Formula Interface Tutorial: Revisiting French Motor Third-Party Liability Claims

Intro

This tutorial showcases the formula interface of glum. It allows for the specification of the design matrix and the response variable using so-called Wilkinson-formulas instead of constructing it by hand. This kind of model specification should be familiar to R users or those who have used the statsmodels or linearmodels Python packages before. This tutorial aims to introduce the basics of working with formulas to other users, as well as highlighting some important differences between glums and other packages’ formula implementations.

For a more in-depth look at how formulas work, please take a look at the documentation of ``formulaic` <https://matthewwardrop.github.io/formulaic/>`__, the package on which glum’s formula interface is based.

Background

This tutorial reimplements and extends the combined frequency-severity model from Chapter 4 of the GLM tutorial. If you would like to know more about the setting, the data, or GLM modeling in general, please check that out first.

Sneak Peak

Formulas can provide a concise and convenient way to specify many of the usual pre-processing steps, such as converting to categorical types, creating interactions, applying transformations, or even spline interpolation. As an example, consider the following formula:

{ClaimAmountCut / Exposure} ~ C(DrivAge, missing_method='convert') * C(VehPower, missing_method="zero") + bs(BonusMalus, 3)

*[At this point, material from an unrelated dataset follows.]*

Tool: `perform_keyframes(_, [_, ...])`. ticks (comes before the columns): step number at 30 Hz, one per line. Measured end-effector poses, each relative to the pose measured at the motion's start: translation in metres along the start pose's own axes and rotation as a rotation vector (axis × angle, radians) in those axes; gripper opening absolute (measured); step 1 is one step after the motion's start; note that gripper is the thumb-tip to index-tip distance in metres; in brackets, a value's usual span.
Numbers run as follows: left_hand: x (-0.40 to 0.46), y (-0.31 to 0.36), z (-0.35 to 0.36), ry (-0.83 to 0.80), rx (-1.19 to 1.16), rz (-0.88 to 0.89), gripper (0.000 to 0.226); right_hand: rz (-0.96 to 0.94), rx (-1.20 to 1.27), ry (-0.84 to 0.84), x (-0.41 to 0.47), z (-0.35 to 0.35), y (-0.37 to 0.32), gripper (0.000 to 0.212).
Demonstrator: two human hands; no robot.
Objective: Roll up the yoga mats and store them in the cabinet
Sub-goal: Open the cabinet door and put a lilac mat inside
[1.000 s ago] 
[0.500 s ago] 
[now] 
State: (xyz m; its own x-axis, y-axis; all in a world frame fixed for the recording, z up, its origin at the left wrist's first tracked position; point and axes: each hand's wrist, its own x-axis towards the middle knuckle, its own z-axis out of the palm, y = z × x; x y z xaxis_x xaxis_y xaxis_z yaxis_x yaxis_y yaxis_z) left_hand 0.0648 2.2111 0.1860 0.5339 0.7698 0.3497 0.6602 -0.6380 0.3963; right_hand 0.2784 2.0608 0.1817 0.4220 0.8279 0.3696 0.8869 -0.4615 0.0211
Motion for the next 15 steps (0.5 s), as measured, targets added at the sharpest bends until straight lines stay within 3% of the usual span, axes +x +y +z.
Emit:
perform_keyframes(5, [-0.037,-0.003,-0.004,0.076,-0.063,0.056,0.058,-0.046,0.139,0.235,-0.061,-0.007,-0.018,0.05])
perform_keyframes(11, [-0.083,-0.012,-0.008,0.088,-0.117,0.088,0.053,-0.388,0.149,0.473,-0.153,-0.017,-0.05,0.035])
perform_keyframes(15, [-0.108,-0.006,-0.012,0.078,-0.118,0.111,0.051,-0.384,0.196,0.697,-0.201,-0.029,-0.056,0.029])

Despite its brevity, it describes all of the following: - The outcome variable is the ratio of ClaimAmountCut and Exposure. - The predictors should include the interactions of the categorical variables DrivAge and VehPower, as well as those two variables themselves. (Even though they behave as such, neither the individual variables nor their interaction will be dummy-encoded by glum. For categoricals with many levels, this can lead to a substantial performance improvement over dummy encoding, especially for the interaction.) - If there are missing values in DrivAge, they should be treated as a separate category. - On the other hand, missing values in VehPower should be treated as all-zero indicators. - The predictors should also include a third degree B-spline interpolation of BonusMalus.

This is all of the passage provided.